Nouvelle-Calédonie : « Lorsque les conditions de bonne foi cessent d’être réunies, la légitimité d’un compromis s’effrite »
La Nouvelle-Calédonie traverse une période de tensions politiques, remettant en question les accords qui ont façonné son histoire récente. La déclaration de Nainville-les-Roches de 1983 a marqué un tournant en reconnaissant aux différentes communautés le droit de coexister et de contribuer à un avenir commun. Ce geste des représentants du peuple kanak a permis de poser les fondations des accords de Matignon en 1988 et de Nouméa en 1998, assurant près de trente ans de stabilité relative basés sur une hypothèse de bonne foi réciproque. Cependant, cette hypothèse est aujourd’hui mise à mal.

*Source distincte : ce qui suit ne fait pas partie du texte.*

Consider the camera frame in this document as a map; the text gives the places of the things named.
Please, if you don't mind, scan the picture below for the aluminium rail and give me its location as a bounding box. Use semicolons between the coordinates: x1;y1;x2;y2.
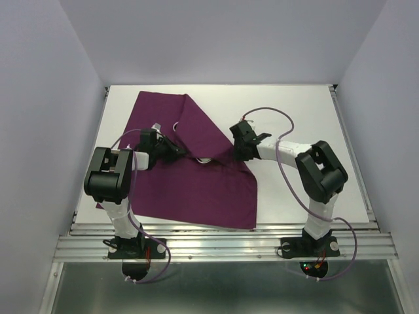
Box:
328;85;380;232
53;222;398;262

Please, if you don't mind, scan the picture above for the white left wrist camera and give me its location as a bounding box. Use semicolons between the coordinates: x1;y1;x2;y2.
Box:
152;123;161;131

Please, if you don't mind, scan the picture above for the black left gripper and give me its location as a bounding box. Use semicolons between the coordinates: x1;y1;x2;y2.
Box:
153;135;186;164

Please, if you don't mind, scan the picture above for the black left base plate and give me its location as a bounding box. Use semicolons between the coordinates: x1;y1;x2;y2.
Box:
102;234;169;284

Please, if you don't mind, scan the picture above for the stainless steel tray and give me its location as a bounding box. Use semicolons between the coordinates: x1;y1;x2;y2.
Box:
172;122;212;164

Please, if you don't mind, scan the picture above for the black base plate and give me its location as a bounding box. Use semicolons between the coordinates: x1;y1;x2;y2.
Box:
276;231;340;281
102;234;169;284

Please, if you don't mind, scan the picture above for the aluminium right side rail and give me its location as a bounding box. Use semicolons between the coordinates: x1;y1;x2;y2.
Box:
328;85;380;232

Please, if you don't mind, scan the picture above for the purple cloth mat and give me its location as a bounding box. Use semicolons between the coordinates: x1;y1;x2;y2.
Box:
95;90;260;231

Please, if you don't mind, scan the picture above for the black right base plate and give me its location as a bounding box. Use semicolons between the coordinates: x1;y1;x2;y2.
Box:
276;231;340;281

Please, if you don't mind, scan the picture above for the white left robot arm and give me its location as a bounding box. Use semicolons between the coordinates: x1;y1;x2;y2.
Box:
84;124;187;260

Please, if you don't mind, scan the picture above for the aluminium front rail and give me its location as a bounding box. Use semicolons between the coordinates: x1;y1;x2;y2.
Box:
53;222;398;262

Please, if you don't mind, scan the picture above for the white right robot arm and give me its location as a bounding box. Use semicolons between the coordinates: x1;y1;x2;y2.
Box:
230;120;348;259

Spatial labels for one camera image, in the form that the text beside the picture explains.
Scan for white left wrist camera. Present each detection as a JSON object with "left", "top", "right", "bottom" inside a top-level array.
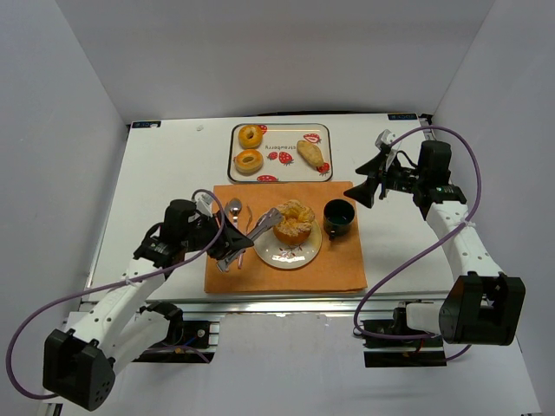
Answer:
[{"left": 193, "top": 192, "right": 213, "bottom": 215}]

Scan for cream ceramic plate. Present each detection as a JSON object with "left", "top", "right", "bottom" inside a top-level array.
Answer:
[{"left": 254, "top": 215, "right": 323, "bottom": 270}]

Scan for aluminium table frame rail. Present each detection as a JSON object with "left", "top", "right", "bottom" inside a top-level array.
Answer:
[{"left": 83, "top": 114, "right": 469, "bottom": 312}]

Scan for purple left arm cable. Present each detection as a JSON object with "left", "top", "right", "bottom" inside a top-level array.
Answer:
[{"left": 4, "top": 188, "right": 226, "bottom": 400}]

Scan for large sugared orange bread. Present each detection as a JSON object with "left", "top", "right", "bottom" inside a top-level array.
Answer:
[{"left": 272, "top": 199, "right": 315, "bottom": 246}]

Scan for upper ring bagel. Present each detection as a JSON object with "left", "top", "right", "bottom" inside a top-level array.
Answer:
[{"left": 238, "top": 125, "right": 264, "bottom": 149}]

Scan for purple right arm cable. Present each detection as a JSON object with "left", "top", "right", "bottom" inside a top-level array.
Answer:
[{"left": 351, "top": 125, "right": 482, "bottom": 361}]

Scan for pink handled fork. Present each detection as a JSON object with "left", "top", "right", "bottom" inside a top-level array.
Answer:
[{"left": 238, "top": 205, "right": 252, "bottom": 270}]

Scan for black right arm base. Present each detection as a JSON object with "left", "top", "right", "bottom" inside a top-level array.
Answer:
[{"left": 353, "top": 302, "right": 447, "bottom": 368}]

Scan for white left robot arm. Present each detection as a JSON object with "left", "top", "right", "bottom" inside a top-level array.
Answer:
[{"left": 42, "top": 199, "right": 262, "bottom": 411}]

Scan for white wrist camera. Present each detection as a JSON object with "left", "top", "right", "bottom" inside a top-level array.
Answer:
[
  {"left": 193, "top": 192, "right": 213, "bottom": 215},
  {"left": 375, "top": 129, "right": 396, "bottom": 150}
]

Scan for orange cloth placemat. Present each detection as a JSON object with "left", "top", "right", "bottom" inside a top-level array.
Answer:
[{"left": 204, "top": 181, "right": 367, "bottom": 294}]

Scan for oblong pale bread roll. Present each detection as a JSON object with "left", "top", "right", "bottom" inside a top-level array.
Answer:
[{"left": 297, "top": 140, "right": 324, "bottom": 168}]

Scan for lower ring bagel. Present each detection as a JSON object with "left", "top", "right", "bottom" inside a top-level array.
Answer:
[{"left": 234, "top": 149, "right": 264, "bottom": 175}]

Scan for white strawberry pattern tray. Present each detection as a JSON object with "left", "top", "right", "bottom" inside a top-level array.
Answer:
[{"left": 227, "top": 123, "right": 333, "bottom": 184}]

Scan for silver metal tongs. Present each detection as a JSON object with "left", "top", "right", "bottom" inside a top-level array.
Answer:
[{"left": 216, "top": 208, "right": 284, "bottom": 272}]

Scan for pink handled spoon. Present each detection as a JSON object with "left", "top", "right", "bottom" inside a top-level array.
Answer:
[{"left": 228, "top": 198, "right": 243, "bottom": 228}]

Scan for ring bagel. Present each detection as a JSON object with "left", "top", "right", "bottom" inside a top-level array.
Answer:
[
  {"left": 238, "top": 125, "right": 264, "bottom": 149},
  {"left": 234, "top": 149, "right": 264, "bottom": 175}
]

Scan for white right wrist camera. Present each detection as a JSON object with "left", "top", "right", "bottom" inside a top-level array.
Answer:
[{"left": 375, "top": 129, "right": 396, "bottom": 150}]

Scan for dark green mug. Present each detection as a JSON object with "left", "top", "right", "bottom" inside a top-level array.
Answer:
[{"left": 323, "top": 199, "right": 356, "bottom": 241}]

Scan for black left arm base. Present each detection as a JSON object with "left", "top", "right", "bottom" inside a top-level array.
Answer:
[{"left": 134, "top": 302, "right": 216, "bottom": 364}]

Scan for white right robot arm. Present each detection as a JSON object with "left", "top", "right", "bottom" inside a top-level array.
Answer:
[{"left": 344, "top": 140, "right": 526, "bottom": 346}]

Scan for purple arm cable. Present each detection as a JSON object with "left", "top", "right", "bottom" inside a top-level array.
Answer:
[
  {"left": 351, "top": 125, "right": 482, "bottom": 361},
  {"left": 4, "top": 188, "right": 226, "bottom": 400}
]

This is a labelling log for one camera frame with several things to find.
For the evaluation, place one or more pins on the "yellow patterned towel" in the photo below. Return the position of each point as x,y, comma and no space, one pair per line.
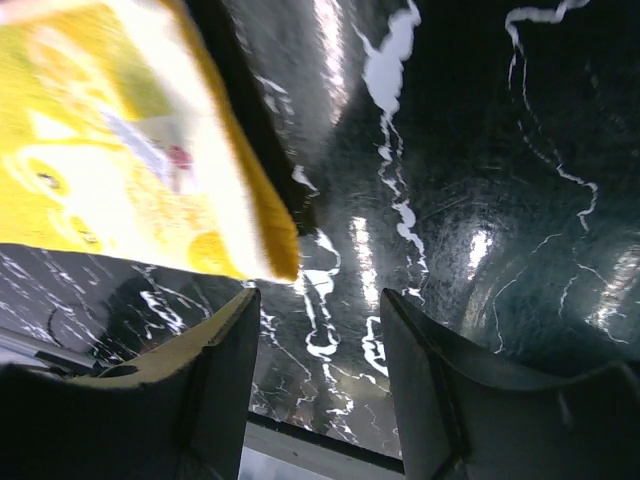
135,130

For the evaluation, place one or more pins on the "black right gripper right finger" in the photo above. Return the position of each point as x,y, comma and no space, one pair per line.
464,412

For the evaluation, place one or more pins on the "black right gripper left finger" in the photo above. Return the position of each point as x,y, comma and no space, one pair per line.
178,411

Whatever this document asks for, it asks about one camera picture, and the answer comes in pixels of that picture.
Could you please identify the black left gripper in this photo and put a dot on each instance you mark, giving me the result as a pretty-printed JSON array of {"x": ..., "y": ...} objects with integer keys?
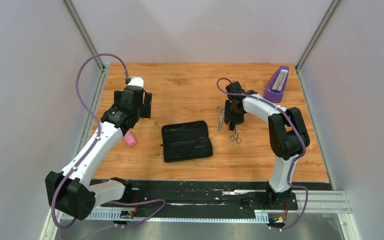
[{"x": 145, "y": 109}]

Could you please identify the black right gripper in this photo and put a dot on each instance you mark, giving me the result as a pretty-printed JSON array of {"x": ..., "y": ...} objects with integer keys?
[{"x": 238, "y": 120}]

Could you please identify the silver hair scissors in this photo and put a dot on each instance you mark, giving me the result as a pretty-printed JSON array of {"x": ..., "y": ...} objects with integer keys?
[{"x": 235, "y": 136}]

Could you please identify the black zip tool case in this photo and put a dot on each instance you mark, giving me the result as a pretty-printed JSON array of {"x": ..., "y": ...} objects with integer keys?
[{"x": 186, "y": 141}]

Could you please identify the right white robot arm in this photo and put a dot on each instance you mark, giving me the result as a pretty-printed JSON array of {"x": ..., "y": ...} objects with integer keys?
[{"x": 288, "y": 135}]

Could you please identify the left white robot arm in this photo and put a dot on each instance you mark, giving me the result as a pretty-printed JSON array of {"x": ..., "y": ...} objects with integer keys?
[{"x": 69, "y": 191}]

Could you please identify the pink cylinder tube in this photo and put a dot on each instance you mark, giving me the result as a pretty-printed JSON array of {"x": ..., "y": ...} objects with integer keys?
[{"x": 130, "y": 139}]

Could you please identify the purple metronome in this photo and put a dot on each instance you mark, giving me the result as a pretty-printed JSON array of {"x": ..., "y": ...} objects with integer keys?
[{"x": 275, "y": 87}]

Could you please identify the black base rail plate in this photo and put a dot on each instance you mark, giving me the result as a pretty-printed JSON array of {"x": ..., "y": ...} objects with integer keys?
[{"x": 206, "y": 199}]

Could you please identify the left aluminium frame post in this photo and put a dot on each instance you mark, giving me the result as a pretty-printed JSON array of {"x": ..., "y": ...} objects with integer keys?
[{"x": 73, "y": 13}]

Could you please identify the aluminium frame post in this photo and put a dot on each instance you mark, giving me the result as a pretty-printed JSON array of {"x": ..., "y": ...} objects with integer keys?
[
  {"x": 73, "y": 13},
  {"x": 326, "y": 18}
]

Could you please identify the right aluminium frame post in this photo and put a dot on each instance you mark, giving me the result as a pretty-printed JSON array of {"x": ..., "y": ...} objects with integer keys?
[{"x": 326, "y": 18}]

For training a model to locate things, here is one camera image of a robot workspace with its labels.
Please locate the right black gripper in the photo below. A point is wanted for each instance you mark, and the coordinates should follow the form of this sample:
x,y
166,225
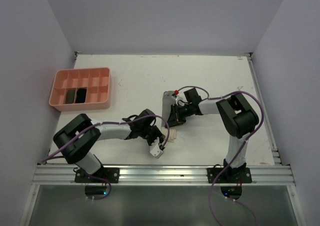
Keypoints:
x,y
175,118

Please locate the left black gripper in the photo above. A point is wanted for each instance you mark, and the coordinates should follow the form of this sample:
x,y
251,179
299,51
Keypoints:
x,y
158,134

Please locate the black underwear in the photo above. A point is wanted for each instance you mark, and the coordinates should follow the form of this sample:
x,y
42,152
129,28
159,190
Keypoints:
x,y
81,94

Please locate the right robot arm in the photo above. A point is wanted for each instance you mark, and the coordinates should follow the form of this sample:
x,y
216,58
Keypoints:
x,y
238,117

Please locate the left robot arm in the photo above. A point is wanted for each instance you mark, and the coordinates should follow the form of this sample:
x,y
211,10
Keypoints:
x,y
76,139

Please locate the pink compartment tray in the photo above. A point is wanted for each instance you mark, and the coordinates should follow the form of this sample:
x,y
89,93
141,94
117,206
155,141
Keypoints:
x,y
97,81

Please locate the dark rolled cloth in tray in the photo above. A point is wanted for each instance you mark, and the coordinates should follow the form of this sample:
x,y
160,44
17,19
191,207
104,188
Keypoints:
x,y
70,96

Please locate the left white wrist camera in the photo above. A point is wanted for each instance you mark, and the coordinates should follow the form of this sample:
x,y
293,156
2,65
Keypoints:
x,y
156,150

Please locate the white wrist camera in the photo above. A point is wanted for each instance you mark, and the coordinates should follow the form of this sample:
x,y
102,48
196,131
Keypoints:
x,y
156,150
175,96

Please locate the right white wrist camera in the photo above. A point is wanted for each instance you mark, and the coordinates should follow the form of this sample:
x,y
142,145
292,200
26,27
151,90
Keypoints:
x,y
175,96

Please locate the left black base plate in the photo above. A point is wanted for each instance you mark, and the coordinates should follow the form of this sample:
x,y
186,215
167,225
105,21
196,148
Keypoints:
x,y
110,174

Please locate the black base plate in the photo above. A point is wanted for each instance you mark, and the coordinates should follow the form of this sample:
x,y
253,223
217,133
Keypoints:
x,y
110,174
228,176

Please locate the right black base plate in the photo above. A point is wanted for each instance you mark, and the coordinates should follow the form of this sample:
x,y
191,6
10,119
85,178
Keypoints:
x,y
228,176

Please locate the aluminium mounting rail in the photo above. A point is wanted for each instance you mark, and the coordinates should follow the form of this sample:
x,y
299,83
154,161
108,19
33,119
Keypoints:
x,y
169,175

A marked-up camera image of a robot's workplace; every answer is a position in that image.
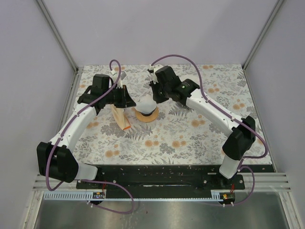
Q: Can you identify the light wooden ring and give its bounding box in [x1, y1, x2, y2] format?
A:
[134, 106, 160, 123]

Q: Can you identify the left aluminium frame post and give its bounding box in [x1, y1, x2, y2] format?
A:
[35, 0, 79, 73]

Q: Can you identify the floral table mat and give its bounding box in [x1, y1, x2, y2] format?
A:
[73, 64, 257, 165]

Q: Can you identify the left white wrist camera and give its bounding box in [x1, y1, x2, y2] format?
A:
[111, 70, 126, 88]

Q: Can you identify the aluminium front rail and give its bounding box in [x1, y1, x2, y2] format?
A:
[32, 173, 291, 192]

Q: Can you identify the white slotted cable duct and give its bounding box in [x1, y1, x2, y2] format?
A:
[43, 191, 106, 201]

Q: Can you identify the right aluminium frame post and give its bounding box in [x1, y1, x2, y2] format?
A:
[242, 0, 286, 71]

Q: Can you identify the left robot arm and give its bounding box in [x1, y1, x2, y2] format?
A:
[37, 71, 136, 188]

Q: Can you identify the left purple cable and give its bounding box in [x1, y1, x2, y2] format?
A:
[45, 59, 135, 214]

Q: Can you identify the aluminium frame post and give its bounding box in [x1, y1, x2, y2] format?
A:
[35, 0, 79, 73]
[242, 0, 286, 71]

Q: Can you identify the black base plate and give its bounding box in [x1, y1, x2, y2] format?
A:
[75, 163, 275, 198]

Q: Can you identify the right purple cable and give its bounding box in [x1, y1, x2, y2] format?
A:
[150, 54, 269, 207]

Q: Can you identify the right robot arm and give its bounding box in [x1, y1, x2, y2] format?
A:
[147, 65, 255, 189]

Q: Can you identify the purple cable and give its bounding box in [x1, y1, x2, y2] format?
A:
[45, 59, 135, 214]
[150, 54, 269, 207]

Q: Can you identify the coffee filter paper pack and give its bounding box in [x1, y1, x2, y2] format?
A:
[111, 105, 131, 130]

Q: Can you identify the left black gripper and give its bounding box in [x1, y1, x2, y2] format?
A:
[103, 85, 136, 108]

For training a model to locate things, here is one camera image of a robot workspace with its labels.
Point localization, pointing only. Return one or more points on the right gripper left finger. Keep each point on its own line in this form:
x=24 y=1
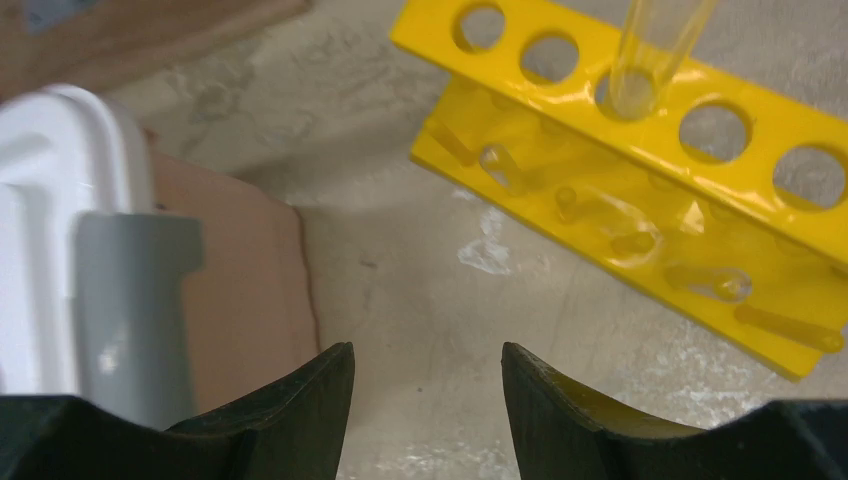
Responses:
x=292 y=428

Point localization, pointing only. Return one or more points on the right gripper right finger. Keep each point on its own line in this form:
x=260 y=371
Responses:
x=563 y=429

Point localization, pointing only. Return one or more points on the pink plastic bin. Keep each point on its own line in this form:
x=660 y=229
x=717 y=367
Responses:
x=248 y=310

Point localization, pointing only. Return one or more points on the white plastic bin lid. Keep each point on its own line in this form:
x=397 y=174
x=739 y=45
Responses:
x=65 y=152

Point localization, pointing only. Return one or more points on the clear glass test tube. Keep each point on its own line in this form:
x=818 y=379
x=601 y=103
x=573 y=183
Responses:
x=656 y=38

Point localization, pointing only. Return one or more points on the yellow test tube rack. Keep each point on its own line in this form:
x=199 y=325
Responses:
x=681 y=205

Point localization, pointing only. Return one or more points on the wooden board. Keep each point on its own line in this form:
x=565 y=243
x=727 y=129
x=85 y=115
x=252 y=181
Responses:
x=99 y=45

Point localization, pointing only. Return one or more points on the grey bin latch handle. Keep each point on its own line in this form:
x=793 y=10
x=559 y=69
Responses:
x=128 y=314

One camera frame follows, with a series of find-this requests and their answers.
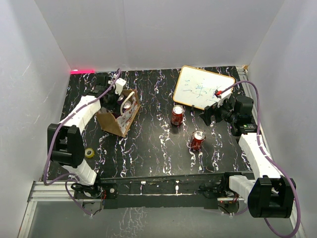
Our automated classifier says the yellow tape roll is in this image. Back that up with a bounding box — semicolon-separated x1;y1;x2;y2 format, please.
85;148;95;158

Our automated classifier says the small whiteboard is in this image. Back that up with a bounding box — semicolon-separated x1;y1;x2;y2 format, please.
173;66;235;110

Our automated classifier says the red soda can front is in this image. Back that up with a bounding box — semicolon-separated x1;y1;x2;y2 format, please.
190;129;206;151

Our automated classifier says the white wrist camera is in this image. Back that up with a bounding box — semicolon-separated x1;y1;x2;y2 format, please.
114;78;127;95
214;88;232;107

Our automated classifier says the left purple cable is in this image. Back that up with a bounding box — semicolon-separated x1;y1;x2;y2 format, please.
43;68;122;219

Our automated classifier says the pink marker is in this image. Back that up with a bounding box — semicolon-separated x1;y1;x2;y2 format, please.
70;69;95;75

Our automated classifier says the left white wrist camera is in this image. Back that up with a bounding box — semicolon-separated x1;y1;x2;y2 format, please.
114;78;127;95

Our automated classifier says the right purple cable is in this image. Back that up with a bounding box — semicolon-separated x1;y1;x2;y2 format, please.
214;80;302;237

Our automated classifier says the purple soda can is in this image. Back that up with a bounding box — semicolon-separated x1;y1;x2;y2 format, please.
117;95;124;105
123;101;132;111

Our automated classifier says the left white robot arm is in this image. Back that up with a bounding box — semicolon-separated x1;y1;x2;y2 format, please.
44;69;126;198

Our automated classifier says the brown canvas tote bag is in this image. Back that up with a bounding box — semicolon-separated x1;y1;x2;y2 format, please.
96;89;141;137

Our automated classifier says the purple cable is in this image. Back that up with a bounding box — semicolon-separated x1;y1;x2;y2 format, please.
43;68;122;219
214;80;302;237

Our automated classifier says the red soda can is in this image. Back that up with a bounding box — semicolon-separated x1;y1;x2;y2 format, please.
190;129;206;151
171;105;185;126

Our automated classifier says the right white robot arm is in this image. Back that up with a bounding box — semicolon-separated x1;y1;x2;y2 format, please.
200;96;296;218

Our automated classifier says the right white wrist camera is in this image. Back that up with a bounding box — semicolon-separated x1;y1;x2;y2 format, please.
214;88;232;107

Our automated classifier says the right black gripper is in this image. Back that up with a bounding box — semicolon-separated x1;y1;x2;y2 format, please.
200;96;238;126

Le droit à l’autodétermination, inscrit dans les textes internationaux, est inaliénable et persistant. La Cour internationale de justice a précisé que les dispositifs transitoires ne peuvent épuiser ce droit, soulignant que les consultations liées à l’accord de Nouméa ne suffisent pas à clore la question de l’autodétermination. Ce processus ne peut être considéré comme achevé que si le peuple concerné accepte durablement l’ordre politique qui en découle, ce qui semble aujourd’hui compromis.
Les inégalités économiques et sociales, un des piliers de l’accord de Nouméa, demeurent. Le rééquilibrage entre le sud et le reste du territoire n’a été que partiellement réalisé. Le troisième référendum de décembre 2021, tenu dans un contexte de deuil collectif lié à la pandémie de Covid-19, a également érodé la confiance dans le processus. Le Comité des droits de l’homme de l’ONU a exprimé des préoccupations à ce sujet, notant une participation de 43,9 % et une abstention de 96,5 % parmi les indépendantistes. Par ailleurs, une réforme unilatérale du corps électoral en 2024 a engendré une crise majeure, entraînant des pertes humaines, des dommages économiques considérables et la disparition de 15 000 emplois.
Ces éléments soulignent une fragilisation du consentement politique nécessaire à la pérennité des accords, rendant incertaine l’avenir politique de la Nouvelle-Calédonie.